Much appreciated! Yeah, I HAVE been lucky and I'd rather be lucky than good...a "career" that in one sense is interesting only to me, it seems at times, but if I dwell upon things a bit then it becomes rather impressive, if I do say so myself. After all, we're talking about trying to live in interesting times (as long as they're not arresting times, right?). Not only that but I've had two company cars!

I've been real good in the investigative business and real lucky, if I may reiterate, as well. For some reason I always seem to meet the "right" people. There is a friend of mine who I would love to have join us here. He was in M.I. and in the same unit in Korea as I, only it was five years before me. He told me that he was assigned to do a hush-hush Intelligence Summary report on none other than Lee Harvey Oswald in...September NINETEEN SIXTY TWO !! The kicker was that the officer who assigned this told my friend that "The White House has an interest in this." No one elaborated on that, he said, and he didn't ask. So, maybe that's something for another link, so to speak, and another time. Of course, he and I both believe Oswald acted alone (cue the muffled guffaws).

Regarding Bremer/Wallace Nixon, John's take on "evidence linking Nixon" is an unfortunate choice of phrasing. As I mentioned, who would want to be downwind of Bremer appearing to be an admirer or supporter in the aftermath of the Wallace assassination attempt? On the contrary, one would want to distance oneself ASAP. I do not doubt the Left Wing/Right Wing Legend was interchangeable, as it was with LHO; and, can't you almost tap dance on the disingenuousness in Nixon's voice as he is quoted saying to Felt that it was "too bad they really didn't rough up..." Bremer?
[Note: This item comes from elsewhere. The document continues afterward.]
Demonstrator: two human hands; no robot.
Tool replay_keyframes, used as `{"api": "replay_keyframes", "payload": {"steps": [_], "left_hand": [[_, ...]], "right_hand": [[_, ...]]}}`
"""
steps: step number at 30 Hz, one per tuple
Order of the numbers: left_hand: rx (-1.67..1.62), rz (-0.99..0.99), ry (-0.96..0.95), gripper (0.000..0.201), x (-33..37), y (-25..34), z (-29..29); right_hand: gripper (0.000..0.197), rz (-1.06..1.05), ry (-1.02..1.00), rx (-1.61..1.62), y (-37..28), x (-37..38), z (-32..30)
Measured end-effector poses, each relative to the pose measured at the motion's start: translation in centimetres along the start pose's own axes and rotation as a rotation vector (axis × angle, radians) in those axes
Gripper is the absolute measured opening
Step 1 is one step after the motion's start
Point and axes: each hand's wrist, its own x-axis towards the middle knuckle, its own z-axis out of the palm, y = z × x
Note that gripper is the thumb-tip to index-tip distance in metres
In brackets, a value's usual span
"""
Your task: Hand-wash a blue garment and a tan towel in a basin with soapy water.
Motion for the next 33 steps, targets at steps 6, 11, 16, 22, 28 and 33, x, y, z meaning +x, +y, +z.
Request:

As one gets along in years the concept(s) of propaganda becomes truly breathtaking, along with its pervasiveness. I'm thinking of Watergate and the movie "All The President's Men." My God! I hate myself for having taken the bait when the film was released, even though I should have known better. I'm sadder but wiser now.

I'm going to open/reopen discussion on the JFK link regarding Judyth Vary Baker next week. There's one very interesting tidbit I have to offer which I am confident no one has mentioned. I know there has been a lot about her on the 'Net the last couple of years (she got into a beef on a blog with David Lifton) and maybe some people think she has little credibility. Frankly, I think she has LOTS of credibility and I'm surprised not to have seen her name among the threads of correspondence.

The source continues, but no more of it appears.